## Exercise
Find every line with the string "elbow" in the material below and copy it.

*** Opening of Dataset extract ***

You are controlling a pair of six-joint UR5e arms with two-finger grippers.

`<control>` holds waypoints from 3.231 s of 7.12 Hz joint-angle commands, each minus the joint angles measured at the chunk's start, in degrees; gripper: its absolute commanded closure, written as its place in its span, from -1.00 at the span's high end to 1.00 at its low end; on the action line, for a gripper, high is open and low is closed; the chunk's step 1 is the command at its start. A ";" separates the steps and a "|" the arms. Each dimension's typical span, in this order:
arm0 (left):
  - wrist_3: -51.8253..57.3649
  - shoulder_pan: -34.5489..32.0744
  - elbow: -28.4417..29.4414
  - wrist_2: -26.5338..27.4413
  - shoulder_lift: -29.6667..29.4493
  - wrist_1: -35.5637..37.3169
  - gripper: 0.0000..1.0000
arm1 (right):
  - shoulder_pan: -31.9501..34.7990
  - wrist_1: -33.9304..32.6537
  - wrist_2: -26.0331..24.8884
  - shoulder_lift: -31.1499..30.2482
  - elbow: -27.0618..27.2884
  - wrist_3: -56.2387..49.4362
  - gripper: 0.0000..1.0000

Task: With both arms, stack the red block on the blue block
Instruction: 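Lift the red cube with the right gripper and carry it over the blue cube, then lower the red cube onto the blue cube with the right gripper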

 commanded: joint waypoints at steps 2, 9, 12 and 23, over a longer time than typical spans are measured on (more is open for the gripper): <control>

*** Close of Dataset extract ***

## Problem solution
  - elbow: -28.4417..29.4414
  - elbow: -27.0618..27.2884

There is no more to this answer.